▸ Prompt
Below are the records; give again exactly the line with "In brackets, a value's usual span", the line with "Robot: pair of", and each line that lies between them, and nothing besides.

▸ Excerpted data

:::::

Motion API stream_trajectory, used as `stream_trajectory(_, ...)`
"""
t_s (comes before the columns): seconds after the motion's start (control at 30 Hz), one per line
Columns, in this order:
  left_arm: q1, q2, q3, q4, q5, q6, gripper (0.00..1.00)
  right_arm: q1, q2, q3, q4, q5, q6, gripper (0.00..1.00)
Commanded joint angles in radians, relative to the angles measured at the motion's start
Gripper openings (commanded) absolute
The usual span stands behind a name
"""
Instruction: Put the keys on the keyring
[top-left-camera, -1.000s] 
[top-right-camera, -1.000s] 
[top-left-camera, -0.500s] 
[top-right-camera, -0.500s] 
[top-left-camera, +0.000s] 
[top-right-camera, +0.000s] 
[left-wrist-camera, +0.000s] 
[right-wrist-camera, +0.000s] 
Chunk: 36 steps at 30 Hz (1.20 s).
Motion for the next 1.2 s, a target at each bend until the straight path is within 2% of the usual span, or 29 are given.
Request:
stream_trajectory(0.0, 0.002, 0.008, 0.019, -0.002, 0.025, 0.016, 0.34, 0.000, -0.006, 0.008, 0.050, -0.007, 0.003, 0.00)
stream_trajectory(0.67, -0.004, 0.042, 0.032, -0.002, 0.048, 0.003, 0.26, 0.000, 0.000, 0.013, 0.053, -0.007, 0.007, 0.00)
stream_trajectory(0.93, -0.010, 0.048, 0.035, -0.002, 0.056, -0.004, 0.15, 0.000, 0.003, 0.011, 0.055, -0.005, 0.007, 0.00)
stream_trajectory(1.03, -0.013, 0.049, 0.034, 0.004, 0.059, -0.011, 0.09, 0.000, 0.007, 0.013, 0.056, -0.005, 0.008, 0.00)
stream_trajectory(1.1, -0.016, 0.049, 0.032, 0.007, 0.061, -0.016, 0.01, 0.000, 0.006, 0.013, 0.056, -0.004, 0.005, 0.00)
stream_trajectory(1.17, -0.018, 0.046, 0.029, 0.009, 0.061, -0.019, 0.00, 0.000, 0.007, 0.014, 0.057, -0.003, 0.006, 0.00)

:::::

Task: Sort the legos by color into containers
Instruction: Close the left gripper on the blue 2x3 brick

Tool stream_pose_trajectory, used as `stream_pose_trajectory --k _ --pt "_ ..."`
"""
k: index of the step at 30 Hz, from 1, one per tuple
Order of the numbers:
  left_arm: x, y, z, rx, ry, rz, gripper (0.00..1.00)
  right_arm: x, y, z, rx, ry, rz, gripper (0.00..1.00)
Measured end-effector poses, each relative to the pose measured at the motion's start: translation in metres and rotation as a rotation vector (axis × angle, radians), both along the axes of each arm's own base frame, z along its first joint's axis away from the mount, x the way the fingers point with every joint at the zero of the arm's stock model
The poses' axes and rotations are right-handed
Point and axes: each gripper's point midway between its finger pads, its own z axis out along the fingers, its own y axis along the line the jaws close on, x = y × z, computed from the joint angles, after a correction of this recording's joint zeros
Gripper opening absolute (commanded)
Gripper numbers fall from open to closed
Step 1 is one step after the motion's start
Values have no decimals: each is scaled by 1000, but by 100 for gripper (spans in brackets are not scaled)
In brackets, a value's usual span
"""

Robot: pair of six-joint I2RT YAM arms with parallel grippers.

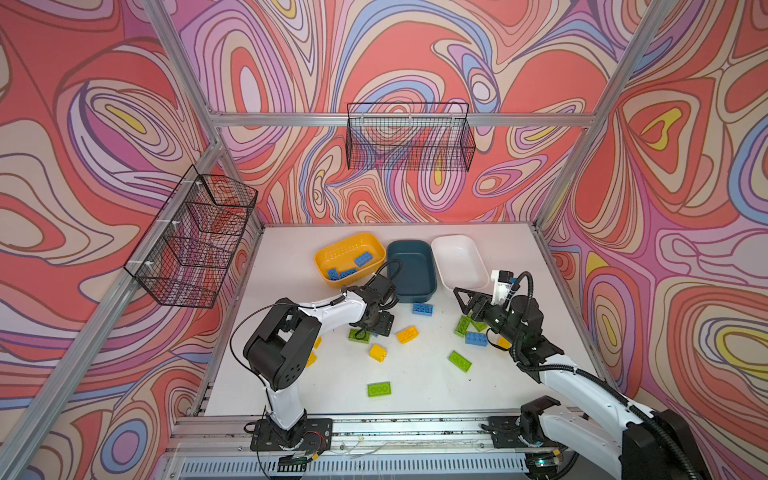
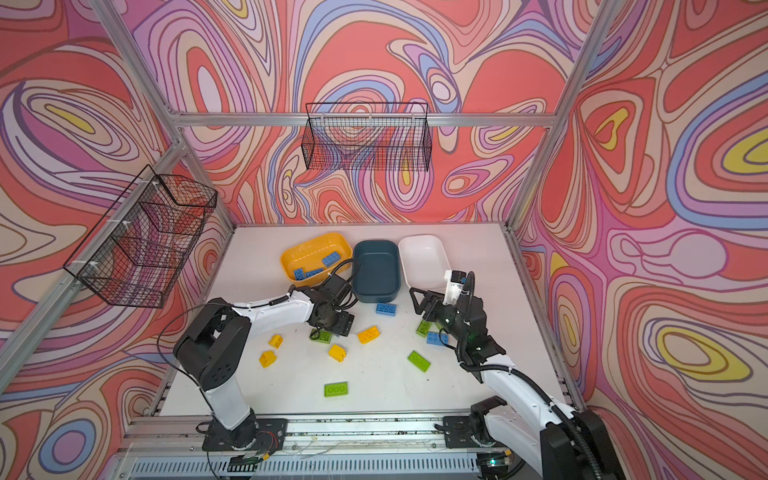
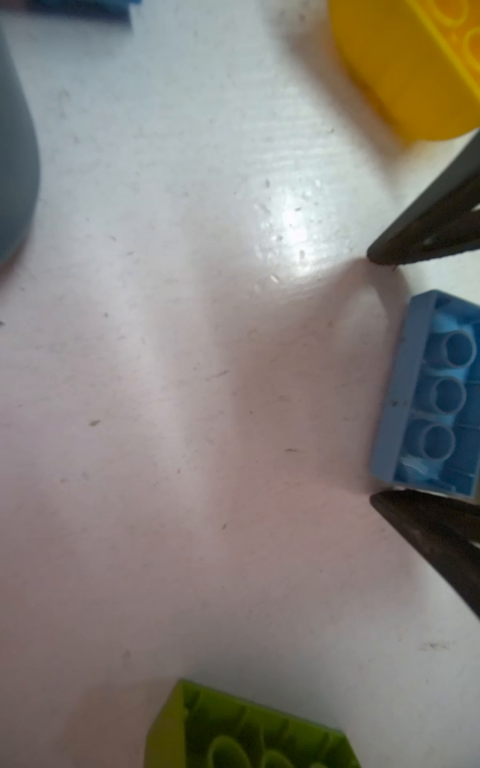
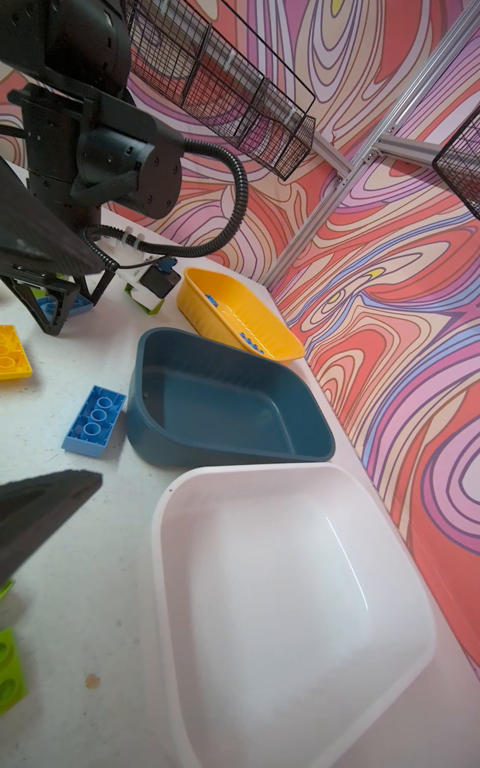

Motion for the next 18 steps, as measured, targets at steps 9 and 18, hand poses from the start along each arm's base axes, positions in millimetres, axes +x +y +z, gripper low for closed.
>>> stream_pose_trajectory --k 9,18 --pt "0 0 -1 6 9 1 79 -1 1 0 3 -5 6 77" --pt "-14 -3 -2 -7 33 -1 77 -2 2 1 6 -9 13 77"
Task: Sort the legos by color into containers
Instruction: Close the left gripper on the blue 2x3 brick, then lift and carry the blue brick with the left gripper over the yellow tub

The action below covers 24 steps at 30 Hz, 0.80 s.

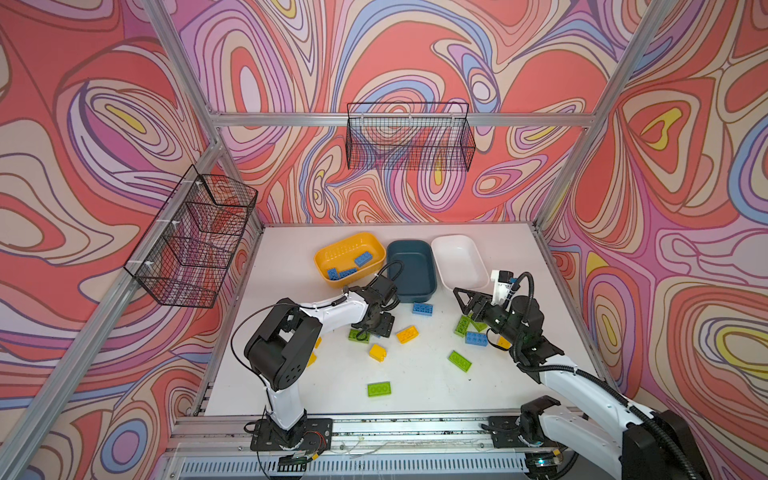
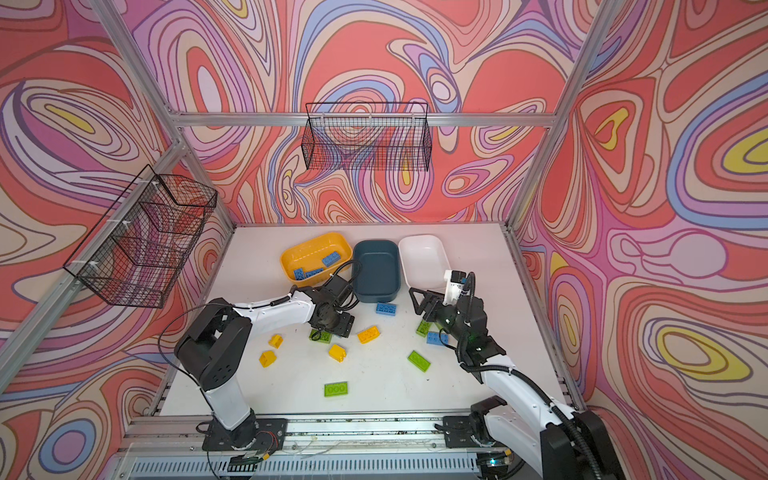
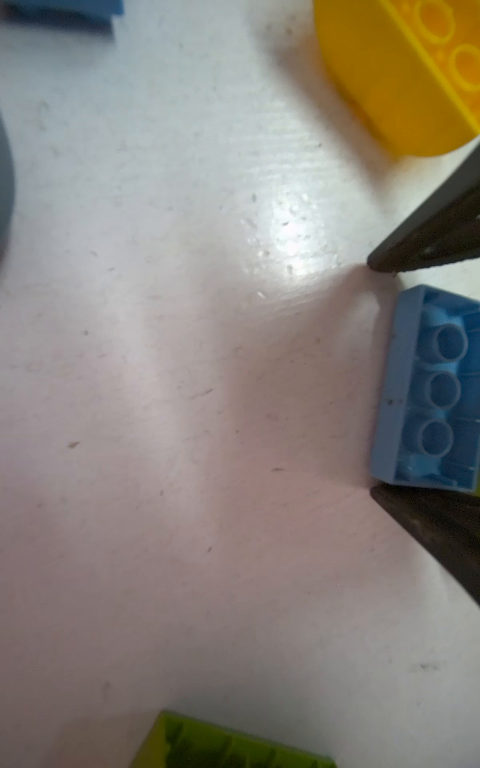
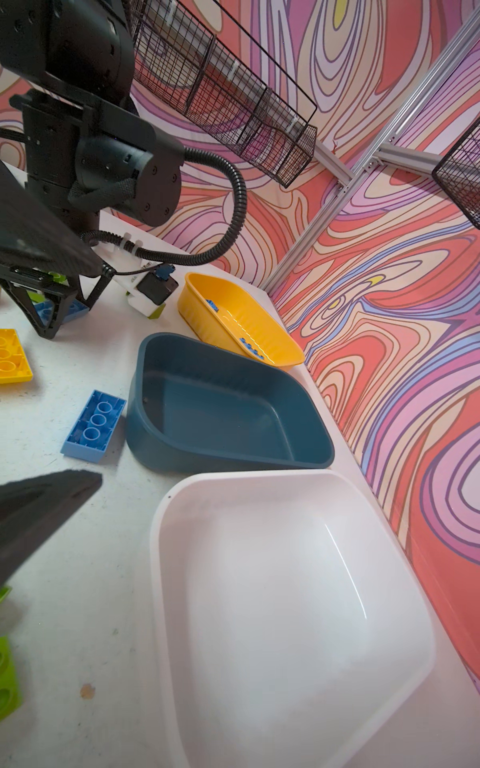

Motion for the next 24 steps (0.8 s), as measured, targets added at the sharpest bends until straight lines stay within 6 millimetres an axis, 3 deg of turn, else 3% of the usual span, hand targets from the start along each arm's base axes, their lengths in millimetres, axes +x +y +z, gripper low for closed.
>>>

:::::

▸ Output of the task
In brackets, a value's usual span
"""

Robot: pair of six-joint I2RT YAM arms with parallel grippers.

Nothing else is needed for the answer.